The mixture comes together quickly and cooks to golden perfection in just 10 minutes per batch. Whether you choose the flaxseed binder for a fully vegan version or use an egg, these burgers hold their shape beautifully on the grill or stovetop.

Serve them on toasted buns with all your favorite fixings—crisp lettuce, juicy tomato slices, creamy avocado, or tangy pickles. The patties reheat well for meal prep and freeze beautifully, making them perfect for batch cooking on busy weekends.

My kitchen still smells like smoked paprika from the batch I made three hours ago, and honestly I am not mad about it. Veggie burgers used to intimidate me because the patties would crumble into sad little piles on the spatula. Then I figured out the flax egg trick and everything changed. Now these are on permanent rotation in my house.
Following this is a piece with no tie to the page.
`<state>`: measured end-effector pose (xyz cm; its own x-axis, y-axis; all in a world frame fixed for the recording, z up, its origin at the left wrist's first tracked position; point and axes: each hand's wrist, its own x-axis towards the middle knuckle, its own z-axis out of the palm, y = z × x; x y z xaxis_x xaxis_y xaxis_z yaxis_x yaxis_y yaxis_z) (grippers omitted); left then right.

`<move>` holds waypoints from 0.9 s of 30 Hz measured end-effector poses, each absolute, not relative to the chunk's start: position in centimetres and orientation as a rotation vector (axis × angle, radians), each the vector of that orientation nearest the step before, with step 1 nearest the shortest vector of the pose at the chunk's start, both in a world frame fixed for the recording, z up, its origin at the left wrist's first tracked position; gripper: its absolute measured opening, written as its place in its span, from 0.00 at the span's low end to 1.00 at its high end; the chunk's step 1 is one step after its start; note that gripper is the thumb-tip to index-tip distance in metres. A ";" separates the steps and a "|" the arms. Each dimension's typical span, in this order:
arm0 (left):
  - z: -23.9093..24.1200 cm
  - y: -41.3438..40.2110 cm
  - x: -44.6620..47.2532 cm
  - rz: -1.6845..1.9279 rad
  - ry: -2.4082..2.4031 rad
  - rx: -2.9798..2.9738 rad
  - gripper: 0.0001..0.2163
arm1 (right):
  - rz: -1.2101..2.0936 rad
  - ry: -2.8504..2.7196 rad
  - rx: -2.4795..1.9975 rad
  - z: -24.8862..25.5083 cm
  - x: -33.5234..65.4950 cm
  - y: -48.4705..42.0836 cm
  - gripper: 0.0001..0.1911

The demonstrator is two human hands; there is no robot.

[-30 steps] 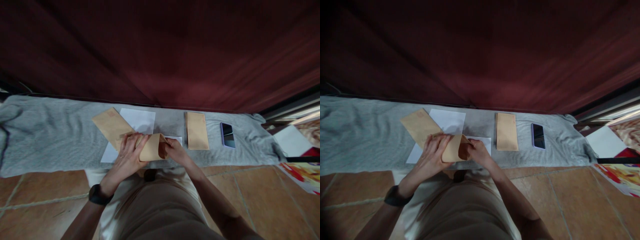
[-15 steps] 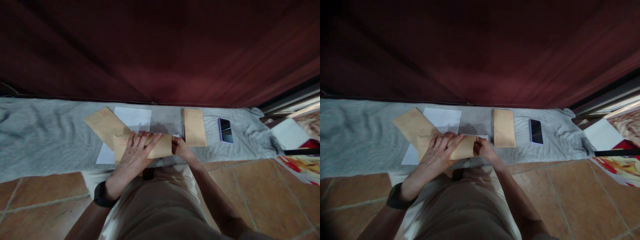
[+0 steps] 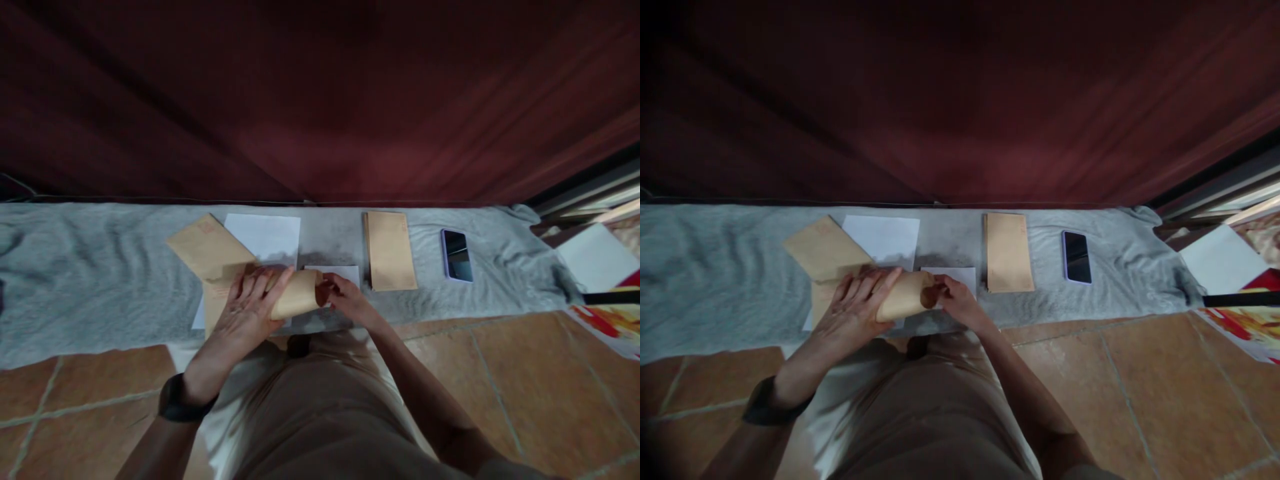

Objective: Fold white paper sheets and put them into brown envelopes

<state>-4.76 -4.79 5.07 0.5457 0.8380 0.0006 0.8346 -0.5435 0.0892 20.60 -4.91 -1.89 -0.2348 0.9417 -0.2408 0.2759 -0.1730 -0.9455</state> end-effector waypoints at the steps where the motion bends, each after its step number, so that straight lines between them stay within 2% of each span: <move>1: 5.0 -4.5 -5.1 0.052 1.480 2.681 0.49 | 1.312 -1.539 -1.490 -2.1 20.9 -4.9 0.18; 5: 3.7 -3.5 -5.9 0.001 1.547 2.615 0.52 | 0.701 -1.774 -1.722 -2.8 22.7 -5.2 0.21; 7: 2.8 -3.0 -6.1 -0.001 1.551 2.586 0.53 | 0.521 -1.887 -1.770 -3.2 23.4 -5.5 0.25; 11: 1.8 -2.3 -6.5 0.031 1.531 2.522 0.54 | 0.394 -2.090 -1.832 -3.1 23.7 -5.4 0.32; 15: 1.7 -1.9 -7.0 0.015 1.522 2.519 0.55 | 0.374 -2.202 -1.916 -1.9 23.4 -4.0 0.34; 19: 1.6 -1.8 -7.2 0.019 1.501 2.549 0.55 | 0.443 -2.257 -1.932 -1.0 23.9 -2.5 0.27; 24: 1.0 -1.9 -7.4 0.004 1.463 2.573 0.56 | 0.594 -2.273 -1.883 -0.3 25.1 -2.6 0.06; 27: 0.6 -2.0 -7.7 -0.016 1.437 2.577 0.55 | 0.693 -2.224 -1.832 0.4 26.2 -3.4 0.05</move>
One rainy Tuesday my neighbor knocked on my door holding a bag of black beans and said teach me something good. We stood side by side mashing beans and laughing at how terrible her first patty looked before it hit the pan and turned into something genuinely delicious.

Ingredients

  • 1 small red onion, finely chopped: The sweetness it brings when sauteed is a quiet backbone you will miss if you skip it.
  • 1 medium carrot, grated: Grating it fine helps it disappear into the patty while adding moisture and a faint sweetness.
  • 1/2 red bell pepper, finely diced: Small dice is key here because nobody wants a chunky pepper bomb in a burger bite.
  • 2 cloves garlic, minced: Fresh garlic matters in this recipe, the jarred stuff loses too much of its punch.
  • 1 cup baby spinach, chopped: It wilts down to almost nothing, so even spinach skeptics will not notice it is there.
  • 1 (15 oz) can black beans, drained and rinsed: Rinsing well removes the starchy liquid that can make patties gummy instead of firm.
  • 1/2 cup rolled oats: They absorb moisture and give structure without making the patty feel like cardboard.
  • 1/2 cup breadcrumbs: Gluten free breadcrumbs work just as well if that is what you need.
  • 2 tbsp ground flaxseed mixed with 3 tbsp water: This is your vegan binder, let it sit five minutes until it gels up like a real egg.
  • 2 tbsp tomato paste: A small amount that adds umami richness and helps with browning.
  • 1 tsp smoked paprika: The soul of this burger, do not substitute regular paprika unless you want a flatter flavor.
  • 1/2 tsp ground cumin: It partners with the paprika to give a subtle warmth without overpowering anything.
  • 1/2 tsp salt and 1/4 tsp black pepper: Seasoning sounds basic but underseasoning is the fastest way to a bland patty.
  • 2 tbsp olive oil: Split between sauteing the vegetables and pan frying the patties for the best crust.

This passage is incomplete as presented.